The Adaikalam (meaning ‘home’ in Tamil) is a care and rehabilitation centre for women. Here they get medical and psychiatric treatment along with occupational therapy like games and chores.

 

Women, old and young, from myriad backgrounds, sing, dance and play together, forming new relationships to replace the ones they have lost. The organisation’s commitment to their welfare continues post treatment; it provides a lifelong supply of medication, and conducts regular progress checks through its out patient clinic.

 

The NGO even provides a Legal Aid Clinic to smoothen their return into mainstream society. At times, some women are rejected by their families even after recovery; such women continue to reside at the facilities, supporting themselves through work. The Banyan Village, in the serene countryside of Kovalam, is a long-stay facility that operates along the same lines as Adaikalam.

 

The supportive environment encourages residents to form self-help groups like Vizhuthugal, which translates into ‘branches of the banyan’. The group recently set up pickling, block printing and stitching units with a bank loan. It has also established Spice Route, a café and store that retails items made during vocational therapy. 
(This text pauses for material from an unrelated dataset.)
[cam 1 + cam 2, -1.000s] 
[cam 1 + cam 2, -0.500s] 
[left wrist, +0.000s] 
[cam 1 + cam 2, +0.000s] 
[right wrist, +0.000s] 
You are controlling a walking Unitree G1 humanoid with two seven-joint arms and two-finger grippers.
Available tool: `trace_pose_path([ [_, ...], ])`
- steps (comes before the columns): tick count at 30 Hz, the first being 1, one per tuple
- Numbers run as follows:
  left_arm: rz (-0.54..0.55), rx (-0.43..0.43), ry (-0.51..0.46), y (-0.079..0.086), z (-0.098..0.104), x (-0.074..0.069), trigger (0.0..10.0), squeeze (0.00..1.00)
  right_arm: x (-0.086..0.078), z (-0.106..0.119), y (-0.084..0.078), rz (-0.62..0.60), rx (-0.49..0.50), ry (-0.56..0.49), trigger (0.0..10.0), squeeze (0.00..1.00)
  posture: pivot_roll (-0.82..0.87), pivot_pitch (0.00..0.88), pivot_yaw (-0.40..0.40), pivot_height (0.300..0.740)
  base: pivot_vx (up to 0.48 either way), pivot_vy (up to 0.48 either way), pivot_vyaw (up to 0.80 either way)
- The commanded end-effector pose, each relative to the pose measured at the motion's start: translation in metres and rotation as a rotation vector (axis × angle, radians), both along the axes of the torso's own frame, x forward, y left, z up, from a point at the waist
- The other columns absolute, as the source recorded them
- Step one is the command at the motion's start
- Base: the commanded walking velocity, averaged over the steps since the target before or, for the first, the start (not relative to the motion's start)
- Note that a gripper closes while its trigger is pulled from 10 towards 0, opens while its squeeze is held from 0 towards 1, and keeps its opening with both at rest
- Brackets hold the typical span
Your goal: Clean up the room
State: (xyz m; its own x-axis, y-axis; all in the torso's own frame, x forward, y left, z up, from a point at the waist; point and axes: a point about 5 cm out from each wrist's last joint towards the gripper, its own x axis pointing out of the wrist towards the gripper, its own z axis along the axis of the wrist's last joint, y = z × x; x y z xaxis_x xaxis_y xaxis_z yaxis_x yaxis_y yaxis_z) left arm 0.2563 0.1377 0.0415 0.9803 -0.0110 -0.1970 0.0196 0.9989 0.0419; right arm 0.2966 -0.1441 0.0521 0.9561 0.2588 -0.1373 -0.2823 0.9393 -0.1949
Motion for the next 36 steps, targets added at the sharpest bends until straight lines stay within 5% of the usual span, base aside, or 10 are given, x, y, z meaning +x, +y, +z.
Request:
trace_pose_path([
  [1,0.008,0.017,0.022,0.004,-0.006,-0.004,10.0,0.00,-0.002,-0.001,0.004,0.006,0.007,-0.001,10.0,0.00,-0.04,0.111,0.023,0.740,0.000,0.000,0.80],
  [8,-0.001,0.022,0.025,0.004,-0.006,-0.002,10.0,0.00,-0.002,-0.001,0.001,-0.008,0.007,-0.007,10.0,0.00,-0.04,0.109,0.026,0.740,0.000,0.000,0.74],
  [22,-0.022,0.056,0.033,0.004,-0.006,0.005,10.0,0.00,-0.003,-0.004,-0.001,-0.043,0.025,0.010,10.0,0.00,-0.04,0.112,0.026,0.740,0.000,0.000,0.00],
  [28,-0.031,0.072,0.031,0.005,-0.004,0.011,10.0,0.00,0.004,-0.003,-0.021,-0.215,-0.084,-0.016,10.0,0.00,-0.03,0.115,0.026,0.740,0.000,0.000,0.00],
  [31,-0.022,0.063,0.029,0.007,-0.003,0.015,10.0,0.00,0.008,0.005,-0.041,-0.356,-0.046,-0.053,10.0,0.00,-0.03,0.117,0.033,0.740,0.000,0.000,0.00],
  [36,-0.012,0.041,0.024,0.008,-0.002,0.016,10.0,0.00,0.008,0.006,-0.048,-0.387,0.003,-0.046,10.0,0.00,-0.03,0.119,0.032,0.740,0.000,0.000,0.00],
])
Solving Mental Health Problems

In 2007, The Banyan’s Health Centre & Protected Community was launched by former President APJ Abdul Kalam. The Community Mental Health Project based in Kovalam focuses on providing medical facilities and training to people from withinthe community to identify and assist people with mental illnesses; both projects try to ensure that these people are cared for by their communities, and are not abandoned due to a lack of understanding.

 

In the course of its growth, the organisation has advocated that psychological illness is not the problem of the individual alone, but is a result of social interaction. It has successfully generated greater accountability and participation from the community and the administration through awareness campaigns, partnerships and fundraising. The government, corporates and individuals also help by making donations, volunteering, sponsoring meals, and patronising events like the NGO’s annual cultural festival Basant Utsav.

 

The success of The Banyan model has inspired other NGOs like Ashadeep in Assam and Karuna Trust in Karnataka to replicate it through training partnerships.  

In 2007, The Banyan won the Aram Award of Shriram Ilakkiya Kazhagam, a literary wing of Shriram Group, and in 2008, the Stri Shakti Puraskar, a Government of India award. It was also among the regional finalists for the India NGO Awards 2007.

The Banyan is a shelter for homeless women with mental illnesses

 

On a wider scale, The Banyan Academy of Leadership in Mental Health (BALM) helps transmit this model and develop talent in the field of social work, thereby bridging the gap between knowledge and action.